Give back exactly the lines from the start of the listing to the line containing "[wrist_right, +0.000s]", inclusive, and nothing beyond them.
☆ ☆ ☆ ☆ ☆ ☆ ☆
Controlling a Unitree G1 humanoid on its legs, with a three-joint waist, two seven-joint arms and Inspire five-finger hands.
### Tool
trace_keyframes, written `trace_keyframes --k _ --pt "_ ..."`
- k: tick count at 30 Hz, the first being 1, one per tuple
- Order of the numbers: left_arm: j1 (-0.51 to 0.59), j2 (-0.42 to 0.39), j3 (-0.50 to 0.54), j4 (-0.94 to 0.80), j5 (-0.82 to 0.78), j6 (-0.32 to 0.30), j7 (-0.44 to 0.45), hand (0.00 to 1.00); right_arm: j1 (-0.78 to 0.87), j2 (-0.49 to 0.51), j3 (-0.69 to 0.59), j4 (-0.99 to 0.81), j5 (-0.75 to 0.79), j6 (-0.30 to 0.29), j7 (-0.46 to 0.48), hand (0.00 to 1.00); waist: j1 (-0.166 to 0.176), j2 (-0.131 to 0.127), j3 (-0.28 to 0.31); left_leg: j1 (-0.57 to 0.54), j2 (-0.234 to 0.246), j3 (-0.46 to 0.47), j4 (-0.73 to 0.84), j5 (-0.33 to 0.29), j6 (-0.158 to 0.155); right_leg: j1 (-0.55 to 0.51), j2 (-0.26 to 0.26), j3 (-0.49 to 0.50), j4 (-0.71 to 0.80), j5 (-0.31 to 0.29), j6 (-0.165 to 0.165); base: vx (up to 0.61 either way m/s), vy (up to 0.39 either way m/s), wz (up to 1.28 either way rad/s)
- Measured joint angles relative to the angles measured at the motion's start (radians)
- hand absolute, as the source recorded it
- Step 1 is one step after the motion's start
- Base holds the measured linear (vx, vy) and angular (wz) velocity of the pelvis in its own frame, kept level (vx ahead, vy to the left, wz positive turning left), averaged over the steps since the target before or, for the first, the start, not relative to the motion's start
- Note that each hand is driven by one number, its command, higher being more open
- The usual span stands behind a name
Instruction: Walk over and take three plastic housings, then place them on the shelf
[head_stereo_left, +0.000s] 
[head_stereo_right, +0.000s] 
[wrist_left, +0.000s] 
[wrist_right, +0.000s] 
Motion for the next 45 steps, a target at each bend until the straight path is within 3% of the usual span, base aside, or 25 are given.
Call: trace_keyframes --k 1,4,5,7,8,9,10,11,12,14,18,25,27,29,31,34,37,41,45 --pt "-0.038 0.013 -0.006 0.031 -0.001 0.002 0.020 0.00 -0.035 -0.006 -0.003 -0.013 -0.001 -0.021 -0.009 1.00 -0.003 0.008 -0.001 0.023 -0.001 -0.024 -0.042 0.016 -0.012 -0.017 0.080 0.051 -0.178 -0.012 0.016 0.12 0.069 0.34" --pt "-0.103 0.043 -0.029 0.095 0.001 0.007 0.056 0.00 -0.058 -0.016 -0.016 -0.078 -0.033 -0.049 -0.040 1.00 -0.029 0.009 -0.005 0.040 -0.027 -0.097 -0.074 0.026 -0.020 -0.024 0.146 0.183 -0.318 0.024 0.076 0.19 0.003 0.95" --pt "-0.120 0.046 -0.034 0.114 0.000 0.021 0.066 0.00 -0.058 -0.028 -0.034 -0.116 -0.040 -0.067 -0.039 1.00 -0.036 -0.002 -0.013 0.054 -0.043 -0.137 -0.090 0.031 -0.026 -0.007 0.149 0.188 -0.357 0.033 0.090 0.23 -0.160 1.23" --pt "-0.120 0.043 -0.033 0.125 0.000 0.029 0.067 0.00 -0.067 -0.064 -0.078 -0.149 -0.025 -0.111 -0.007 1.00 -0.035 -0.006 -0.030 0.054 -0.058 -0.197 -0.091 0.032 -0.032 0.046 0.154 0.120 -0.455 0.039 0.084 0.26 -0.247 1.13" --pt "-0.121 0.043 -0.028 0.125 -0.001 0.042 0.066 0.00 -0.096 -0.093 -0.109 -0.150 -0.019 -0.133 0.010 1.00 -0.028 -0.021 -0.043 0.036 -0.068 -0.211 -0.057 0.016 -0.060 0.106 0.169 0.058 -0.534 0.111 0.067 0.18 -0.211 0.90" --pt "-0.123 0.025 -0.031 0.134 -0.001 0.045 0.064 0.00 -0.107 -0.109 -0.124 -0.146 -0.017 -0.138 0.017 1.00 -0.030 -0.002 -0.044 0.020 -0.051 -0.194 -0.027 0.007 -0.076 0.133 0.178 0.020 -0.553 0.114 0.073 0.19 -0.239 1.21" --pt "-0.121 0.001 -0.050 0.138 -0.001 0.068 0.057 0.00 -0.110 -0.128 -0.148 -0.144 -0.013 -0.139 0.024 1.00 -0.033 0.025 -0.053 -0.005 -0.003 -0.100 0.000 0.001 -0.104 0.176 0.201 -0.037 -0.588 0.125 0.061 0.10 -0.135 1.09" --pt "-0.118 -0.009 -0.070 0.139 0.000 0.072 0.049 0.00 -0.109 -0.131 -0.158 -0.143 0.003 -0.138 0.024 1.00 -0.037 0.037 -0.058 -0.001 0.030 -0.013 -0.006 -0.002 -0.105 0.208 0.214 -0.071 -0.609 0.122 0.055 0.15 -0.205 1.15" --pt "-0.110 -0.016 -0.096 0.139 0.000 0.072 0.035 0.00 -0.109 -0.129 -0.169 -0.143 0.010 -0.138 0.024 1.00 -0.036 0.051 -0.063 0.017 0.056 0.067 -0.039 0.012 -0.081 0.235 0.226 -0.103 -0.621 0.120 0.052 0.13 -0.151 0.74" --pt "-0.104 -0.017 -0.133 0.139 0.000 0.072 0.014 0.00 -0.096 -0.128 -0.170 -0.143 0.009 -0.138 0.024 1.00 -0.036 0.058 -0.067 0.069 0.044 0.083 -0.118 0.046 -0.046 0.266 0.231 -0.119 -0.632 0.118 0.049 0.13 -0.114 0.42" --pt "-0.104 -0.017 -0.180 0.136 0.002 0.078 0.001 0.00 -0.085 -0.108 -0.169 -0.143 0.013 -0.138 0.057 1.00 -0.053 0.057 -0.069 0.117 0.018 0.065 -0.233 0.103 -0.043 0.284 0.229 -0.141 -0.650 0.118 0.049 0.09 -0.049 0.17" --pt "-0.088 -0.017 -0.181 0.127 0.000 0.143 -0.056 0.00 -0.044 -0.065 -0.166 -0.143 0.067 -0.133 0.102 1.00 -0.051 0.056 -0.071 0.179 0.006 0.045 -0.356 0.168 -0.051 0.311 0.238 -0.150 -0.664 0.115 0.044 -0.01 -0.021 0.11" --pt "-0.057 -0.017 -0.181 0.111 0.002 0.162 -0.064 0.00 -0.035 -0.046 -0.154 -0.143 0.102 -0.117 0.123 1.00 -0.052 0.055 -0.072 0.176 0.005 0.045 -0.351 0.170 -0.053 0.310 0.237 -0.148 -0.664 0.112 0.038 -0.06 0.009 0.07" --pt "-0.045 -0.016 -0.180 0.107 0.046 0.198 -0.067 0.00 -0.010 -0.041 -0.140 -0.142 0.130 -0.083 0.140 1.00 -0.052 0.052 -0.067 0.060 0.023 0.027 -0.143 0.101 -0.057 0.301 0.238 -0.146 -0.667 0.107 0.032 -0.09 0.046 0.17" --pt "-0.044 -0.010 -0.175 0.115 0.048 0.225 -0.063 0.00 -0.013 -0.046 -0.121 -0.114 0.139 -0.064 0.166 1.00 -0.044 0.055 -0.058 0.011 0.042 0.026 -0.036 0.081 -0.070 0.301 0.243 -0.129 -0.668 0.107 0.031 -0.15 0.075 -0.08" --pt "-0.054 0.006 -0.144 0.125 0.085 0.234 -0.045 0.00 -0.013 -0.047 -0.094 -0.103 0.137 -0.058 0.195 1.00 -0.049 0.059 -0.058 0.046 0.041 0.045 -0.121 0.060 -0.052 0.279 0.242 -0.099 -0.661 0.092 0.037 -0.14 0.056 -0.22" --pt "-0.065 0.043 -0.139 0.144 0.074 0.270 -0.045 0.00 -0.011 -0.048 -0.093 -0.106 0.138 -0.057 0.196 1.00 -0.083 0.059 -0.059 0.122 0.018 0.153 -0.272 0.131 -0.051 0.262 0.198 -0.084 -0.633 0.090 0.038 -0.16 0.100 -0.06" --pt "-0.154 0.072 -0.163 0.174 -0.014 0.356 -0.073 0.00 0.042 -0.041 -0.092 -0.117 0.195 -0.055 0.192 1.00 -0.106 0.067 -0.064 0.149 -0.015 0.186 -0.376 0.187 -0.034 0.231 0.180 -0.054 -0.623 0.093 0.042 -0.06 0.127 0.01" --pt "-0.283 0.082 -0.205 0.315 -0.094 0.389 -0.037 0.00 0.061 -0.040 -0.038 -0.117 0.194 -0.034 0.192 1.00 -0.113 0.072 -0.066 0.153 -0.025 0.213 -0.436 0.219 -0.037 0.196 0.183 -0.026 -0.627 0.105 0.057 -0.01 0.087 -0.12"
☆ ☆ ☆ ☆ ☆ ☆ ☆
* _The completed task_:
Controlling a Unitree G1 humanoid on its legs, with a three-joint waist, two seven-joint arms and Inspire five-finger hands.
### Tool
trace_keyframes, written `trace_keyframes --k _ --pt "_ ..."`
- k: tick count at 30 Hz, the first being 1, one per tuple
- Order of the numbers: left_arm: j1 (-0.51 to 0.59), j2 (-0.42 to 0.39), j3 (-0.50 to 0.54), j4 (-0.94 to 0.80), j5 (-0.82 to 0.78), j6 (-0.32 to 0.30), j7 (-0.44 to 0.45), hand (0.00 to 1.00); right_arm: j1 (-0.78 to 0.87), j2 (-0.49 to 0.51), j3 (-0.69 to 0.59), j4 (-0.99 to 0.81), j5 (-0.75 to 0.79), j6 (-0.30 to 0.29), j7 (-0.46 to 0.48), hand (0.00 to 1.00); waist: j1 (-0.166 to 0.176), j2 (-0.131 to 0.127), j3 (-0.28 to 0.31); left_leg: j1 (-0.57 to 0.54), j2 (-0.234 to 0.246), j3 (-0.46 to 0.47), j4 (-0.73 to 0.84), j5 (-0.33 to 0.29), j6 (-0.158 to 0.155); right_leg: j1 (-0.55 to 0.51), j2 (-0.26 to 0.26), j3 (-0.49 to 0.50), j4 (-0.71 to 0.80), j5 (-0.31 to 0.29), j6 (-0.165 to 0.165); base: vx (up to 0.61 either way m/s), vy (up to 0.39 either way m/s), wz (up to 1.28 either way rad/s)
- Measured joint angles relative to the angles measured at the motion's start (radians)
- hand absolute, as the source recorded it
- Step 1 is one step after the motion's start
- Base holds the measured linear (vx, vy) and angular (wz) velocity of the pelvis in its own frame, kept level (vx ahead, vy to the left, wz positive turning left), averaged over the steps since the target before or, for the first, the start, not relative to the motion's start
- Note that each hand is driven by one number, its command, higher being more open
- The usual span stands behind a name
Instruction: Walk over and take three plastic housings, then place them on the shelf
[head_stereo_left, +0.000s] 
[head_stereo_right, +0.000s] 
[wrist_left, +0.000s] 
[wrist_right, +0.000s] 

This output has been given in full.